Somewhere below is a line with "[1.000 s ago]" and, later, a line with "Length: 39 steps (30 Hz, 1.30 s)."; repeat those two lines and all the lines between them, exactly as they are.

┌─ Stored data

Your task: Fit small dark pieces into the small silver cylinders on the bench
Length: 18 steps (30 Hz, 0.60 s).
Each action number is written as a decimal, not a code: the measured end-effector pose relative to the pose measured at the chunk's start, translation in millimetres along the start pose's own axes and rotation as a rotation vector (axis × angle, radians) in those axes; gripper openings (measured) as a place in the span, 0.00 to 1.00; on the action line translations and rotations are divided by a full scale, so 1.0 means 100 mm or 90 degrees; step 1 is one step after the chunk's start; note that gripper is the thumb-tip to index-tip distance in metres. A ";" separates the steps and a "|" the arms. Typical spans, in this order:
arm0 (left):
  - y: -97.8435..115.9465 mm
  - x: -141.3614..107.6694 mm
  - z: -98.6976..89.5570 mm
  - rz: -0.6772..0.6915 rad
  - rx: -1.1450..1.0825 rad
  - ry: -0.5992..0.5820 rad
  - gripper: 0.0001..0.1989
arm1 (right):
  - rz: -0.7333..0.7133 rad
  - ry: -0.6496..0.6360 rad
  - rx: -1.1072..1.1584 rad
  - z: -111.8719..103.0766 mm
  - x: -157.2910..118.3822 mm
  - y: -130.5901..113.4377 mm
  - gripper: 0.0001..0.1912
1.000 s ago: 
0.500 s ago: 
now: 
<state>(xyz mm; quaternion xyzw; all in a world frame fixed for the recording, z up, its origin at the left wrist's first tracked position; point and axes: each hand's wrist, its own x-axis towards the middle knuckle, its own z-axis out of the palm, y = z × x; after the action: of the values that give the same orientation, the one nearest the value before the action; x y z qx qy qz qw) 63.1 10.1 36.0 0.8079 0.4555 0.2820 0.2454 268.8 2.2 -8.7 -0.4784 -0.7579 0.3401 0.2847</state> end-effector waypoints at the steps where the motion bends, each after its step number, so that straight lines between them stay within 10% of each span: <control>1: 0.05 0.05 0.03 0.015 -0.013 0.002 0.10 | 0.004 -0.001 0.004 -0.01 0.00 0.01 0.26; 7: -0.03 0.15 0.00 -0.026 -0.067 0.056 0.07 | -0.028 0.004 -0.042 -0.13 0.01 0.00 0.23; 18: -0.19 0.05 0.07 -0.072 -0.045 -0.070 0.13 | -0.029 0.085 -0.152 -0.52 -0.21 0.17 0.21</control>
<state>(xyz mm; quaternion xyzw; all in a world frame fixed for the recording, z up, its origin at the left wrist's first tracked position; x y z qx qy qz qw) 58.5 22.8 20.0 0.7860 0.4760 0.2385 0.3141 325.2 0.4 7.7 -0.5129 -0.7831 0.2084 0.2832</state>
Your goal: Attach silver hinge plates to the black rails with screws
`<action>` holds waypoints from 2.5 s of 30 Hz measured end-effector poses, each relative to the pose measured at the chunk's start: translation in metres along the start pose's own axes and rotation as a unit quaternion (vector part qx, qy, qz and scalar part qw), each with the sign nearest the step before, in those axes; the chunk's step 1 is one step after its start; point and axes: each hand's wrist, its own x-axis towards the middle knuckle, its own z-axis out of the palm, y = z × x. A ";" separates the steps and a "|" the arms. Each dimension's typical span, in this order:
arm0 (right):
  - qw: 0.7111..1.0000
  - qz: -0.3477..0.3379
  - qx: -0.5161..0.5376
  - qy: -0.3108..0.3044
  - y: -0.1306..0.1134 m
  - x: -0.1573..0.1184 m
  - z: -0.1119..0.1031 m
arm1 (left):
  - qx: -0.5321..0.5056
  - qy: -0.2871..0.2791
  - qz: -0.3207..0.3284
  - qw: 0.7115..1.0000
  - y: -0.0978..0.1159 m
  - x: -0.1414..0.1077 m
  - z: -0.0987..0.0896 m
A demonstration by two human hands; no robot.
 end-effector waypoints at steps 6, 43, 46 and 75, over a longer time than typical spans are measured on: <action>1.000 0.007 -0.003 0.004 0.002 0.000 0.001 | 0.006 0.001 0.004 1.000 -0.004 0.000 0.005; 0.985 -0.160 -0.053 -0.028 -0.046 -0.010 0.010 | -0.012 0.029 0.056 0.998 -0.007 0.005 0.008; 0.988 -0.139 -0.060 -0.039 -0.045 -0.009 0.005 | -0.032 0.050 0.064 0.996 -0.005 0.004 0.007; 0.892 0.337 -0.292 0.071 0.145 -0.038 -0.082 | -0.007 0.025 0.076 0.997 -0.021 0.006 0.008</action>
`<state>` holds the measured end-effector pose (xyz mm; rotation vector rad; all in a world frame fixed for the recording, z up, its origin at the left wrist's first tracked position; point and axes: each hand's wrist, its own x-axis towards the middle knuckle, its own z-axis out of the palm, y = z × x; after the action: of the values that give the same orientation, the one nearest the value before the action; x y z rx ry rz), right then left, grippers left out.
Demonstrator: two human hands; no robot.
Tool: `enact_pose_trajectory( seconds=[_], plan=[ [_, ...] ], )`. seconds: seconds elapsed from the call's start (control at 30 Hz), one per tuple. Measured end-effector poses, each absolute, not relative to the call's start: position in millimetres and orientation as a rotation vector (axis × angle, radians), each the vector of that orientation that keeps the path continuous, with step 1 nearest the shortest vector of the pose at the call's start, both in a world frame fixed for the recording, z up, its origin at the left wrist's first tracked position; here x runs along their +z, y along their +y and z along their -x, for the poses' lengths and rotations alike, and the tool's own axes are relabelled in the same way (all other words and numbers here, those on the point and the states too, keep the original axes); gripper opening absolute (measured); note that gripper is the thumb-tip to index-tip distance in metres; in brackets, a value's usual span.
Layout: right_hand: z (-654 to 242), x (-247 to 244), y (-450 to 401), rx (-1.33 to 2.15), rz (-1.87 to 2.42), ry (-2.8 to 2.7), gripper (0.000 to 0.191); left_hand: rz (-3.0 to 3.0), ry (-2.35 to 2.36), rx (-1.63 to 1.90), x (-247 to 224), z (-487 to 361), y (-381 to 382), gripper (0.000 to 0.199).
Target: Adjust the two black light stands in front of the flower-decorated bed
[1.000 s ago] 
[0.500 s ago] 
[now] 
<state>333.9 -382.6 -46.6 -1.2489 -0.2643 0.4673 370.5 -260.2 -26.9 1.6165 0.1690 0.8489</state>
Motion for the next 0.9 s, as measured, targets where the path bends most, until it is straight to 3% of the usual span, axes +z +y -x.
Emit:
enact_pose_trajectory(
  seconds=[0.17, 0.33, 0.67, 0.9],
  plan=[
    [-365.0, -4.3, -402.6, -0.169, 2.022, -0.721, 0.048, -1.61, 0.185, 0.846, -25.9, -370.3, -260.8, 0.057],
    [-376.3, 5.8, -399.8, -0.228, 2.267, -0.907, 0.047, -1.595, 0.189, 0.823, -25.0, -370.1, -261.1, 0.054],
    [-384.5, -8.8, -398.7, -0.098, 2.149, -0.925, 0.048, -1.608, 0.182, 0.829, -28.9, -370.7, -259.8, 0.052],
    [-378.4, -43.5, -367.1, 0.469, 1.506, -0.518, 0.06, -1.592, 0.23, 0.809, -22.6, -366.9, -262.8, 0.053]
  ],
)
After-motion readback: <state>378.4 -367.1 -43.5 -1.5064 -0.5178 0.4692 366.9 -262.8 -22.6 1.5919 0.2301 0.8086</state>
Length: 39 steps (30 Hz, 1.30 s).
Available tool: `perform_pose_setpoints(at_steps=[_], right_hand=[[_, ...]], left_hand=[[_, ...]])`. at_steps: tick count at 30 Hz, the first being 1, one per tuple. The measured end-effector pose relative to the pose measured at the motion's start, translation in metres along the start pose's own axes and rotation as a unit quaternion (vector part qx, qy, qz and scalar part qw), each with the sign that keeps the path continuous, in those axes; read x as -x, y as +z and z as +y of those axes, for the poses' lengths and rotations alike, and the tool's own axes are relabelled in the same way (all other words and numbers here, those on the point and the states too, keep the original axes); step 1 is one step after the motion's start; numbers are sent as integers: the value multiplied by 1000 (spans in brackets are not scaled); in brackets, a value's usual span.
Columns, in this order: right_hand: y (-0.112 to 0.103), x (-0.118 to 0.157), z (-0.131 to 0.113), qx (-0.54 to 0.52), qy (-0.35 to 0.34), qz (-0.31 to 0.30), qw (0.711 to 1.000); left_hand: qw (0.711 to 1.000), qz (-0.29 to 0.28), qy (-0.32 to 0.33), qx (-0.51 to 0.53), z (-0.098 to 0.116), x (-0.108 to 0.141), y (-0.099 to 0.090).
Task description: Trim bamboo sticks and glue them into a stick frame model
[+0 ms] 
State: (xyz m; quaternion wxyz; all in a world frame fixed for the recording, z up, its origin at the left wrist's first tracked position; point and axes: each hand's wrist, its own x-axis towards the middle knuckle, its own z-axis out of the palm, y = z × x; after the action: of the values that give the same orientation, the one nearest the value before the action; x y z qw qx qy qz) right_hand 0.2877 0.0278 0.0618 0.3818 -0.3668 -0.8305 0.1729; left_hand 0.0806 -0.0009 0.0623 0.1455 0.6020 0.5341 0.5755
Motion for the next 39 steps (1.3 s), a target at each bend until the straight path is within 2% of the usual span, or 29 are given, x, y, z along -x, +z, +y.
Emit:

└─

Task response:
[1.000 s ago] 
[0.500 s ago] 
[now] 
<state>333.9 -382.6 -46.6 -1.2489 -0.2643 0.4673 370.5 -260.2 -26.9 1.6165 0.1690 0.8489</state>
Motion for the next 0.9 s, as measured, targets where the path bends most, until it is straight to 3% of the usual span, axes +z +y -x.
Emit:
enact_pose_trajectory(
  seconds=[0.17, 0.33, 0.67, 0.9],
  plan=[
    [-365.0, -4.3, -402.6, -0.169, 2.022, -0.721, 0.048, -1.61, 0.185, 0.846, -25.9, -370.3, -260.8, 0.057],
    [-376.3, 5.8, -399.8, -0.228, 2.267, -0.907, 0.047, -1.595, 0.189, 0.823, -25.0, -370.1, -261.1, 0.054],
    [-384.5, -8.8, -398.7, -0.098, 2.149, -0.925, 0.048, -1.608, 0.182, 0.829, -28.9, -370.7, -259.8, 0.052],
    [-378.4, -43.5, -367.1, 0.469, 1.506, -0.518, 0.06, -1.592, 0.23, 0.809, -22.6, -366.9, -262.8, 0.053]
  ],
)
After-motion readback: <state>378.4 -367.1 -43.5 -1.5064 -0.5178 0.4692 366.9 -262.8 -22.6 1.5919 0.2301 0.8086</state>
Length: 39 steps (30 Hz, 1.30 s).

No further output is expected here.